How to strengthen due diligence efforts
Over the past year, a surge in origination demand has forced many lenders on a hiring spree, even offering hefty signing bonuses to underwriters to join their team.
Amid shortages of staff and new hires, defect rates began to rise.
Freddie Mac explained that default rates increased in 2020 among small lenders due to multiple factors, including breaches of temporary COVID-19 flexibilities, loan manufacturing defects such as missing documents and miscalculations. income and missing income documents.
But now the CFPB will increase its focus on these defaults and demand higher levels of quality control among lenders as defaults are expected to rise.
When the CFPB announced it would redouble its efforts in its discrimination review, it also said it would require financial firms to show their discriminatory risk and outcome assessment processes, including documentation of data customer demographics and the impact of products and fees on different demographic groups. He said he will look at how companies test and monitor unfair discrimination.
For mortgage lenders and managers, now is the time to double down on their due diligence, quality control (QC), and quality assurance (QA). The CFPB will closely monitor defaults, and choosing the right fintech partner can help lenders and services achieve the best QC for their borrowers.
The right technology partner could not only help lenders navigate their quality checks, but could also be implemented from the origination stage to eliminate defects due to human error.
Due to this increased need for quality control efforts, even fintech companies are beginning to expand their portfolio of offerings. For example, Mortgage Connect recently announced its acquisition of ADFITECH, a provider of outsourced mortgage services such as quality control, due diligence, execution, and document management services.

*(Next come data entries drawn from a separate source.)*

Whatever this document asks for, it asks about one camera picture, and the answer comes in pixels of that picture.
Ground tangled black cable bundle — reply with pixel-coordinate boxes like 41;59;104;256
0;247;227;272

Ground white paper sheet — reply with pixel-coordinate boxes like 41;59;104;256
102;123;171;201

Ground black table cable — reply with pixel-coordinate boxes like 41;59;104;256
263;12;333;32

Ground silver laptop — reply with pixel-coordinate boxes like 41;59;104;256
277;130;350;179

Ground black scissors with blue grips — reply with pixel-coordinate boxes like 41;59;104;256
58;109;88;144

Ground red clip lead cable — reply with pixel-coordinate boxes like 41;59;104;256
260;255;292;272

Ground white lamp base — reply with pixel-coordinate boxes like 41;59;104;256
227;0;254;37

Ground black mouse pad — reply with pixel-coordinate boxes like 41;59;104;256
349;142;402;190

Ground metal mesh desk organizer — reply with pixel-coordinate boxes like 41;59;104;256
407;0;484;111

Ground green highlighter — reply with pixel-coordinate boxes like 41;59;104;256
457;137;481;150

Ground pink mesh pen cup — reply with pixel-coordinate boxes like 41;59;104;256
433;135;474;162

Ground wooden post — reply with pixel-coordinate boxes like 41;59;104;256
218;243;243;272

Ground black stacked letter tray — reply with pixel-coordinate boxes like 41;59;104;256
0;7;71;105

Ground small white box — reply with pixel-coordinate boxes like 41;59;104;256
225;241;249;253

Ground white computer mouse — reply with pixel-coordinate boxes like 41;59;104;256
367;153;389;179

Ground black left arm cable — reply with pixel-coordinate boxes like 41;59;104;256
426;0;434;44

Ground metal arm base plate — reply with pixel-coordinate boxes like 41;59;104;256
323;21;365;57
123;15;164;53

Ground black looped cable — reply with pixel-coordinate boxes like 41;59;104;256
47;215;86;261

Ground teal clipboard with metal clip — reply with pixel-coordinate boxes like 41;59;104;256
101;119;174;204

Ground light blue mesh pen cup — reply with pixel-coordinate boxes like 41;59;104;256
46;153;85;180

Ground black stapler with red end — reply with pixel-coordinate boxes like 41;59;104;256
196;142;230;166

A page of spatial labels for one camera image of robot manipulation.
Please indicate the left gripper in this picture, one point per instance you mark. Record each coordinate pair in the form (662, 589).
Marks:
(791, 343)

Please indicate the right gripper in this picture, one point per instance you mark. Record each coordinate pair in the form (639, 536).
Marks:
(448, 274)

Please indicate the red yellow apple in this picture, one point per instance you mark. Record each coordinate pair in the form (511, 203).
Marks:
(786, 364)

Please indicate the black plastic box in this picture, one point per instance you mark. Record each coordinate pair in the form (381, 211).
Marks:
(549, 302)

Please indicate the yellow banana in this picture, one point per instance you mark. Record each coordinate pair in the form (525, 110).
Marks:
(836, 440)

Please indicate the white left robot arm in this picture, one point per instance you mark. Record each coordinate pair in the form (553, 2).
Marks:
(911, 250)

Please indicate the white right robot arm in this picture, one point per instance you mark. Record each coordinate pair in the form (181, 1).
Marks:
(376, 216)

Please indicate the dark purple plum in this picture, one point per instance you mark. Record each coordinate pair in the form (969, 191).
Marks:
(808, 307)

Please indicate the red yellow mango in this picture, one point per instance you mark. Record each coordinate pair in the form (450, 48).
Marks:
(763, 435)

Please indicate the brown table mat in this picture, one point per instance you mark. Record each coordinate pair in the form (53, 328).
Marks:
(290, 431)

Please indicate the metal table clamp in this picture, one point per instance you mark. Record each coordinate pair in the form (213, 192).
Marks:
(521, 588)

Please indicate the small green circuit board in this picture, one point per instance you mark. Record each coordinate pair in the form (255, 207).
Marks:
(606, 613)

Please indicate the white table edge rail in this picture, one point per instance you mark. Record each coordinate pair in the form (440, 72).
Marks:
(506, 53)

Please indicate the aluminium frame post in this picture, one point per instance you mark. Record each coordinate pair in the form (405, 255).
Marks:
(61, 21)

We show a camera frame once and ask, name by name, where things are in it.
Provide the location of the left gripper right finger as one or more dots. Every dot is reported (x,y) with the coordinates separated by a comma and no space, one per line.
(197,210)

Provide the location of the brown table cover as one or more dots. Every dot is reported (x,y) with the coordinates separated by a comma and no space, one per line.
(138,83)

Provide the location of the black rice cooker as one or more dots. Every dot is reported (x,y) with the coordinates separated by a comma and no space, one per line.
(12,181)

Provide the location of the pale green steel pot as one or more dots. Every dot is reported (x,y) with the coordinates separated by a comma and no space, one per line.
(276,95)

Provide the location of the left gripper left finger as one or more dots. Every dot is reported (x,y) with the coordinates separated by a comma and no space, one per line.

Lenders and services should choose a technology company that will bolster their quality control efforts as the CFPB moves into full execution mode and borrowers increase their demand for loss mitigation services. Lenders can put their borrowers and their business first by ensuring their quality control and due diligence is strengthened, increasing their communication with borrowers, and reviewing their processes for any signs of even unintended discriminatory practices. . Moreover, with the CFPB stepping up its enforcement and monitoring efforts, technology could once again be what separates the lenders and managers who come out on top from those who will be left behind.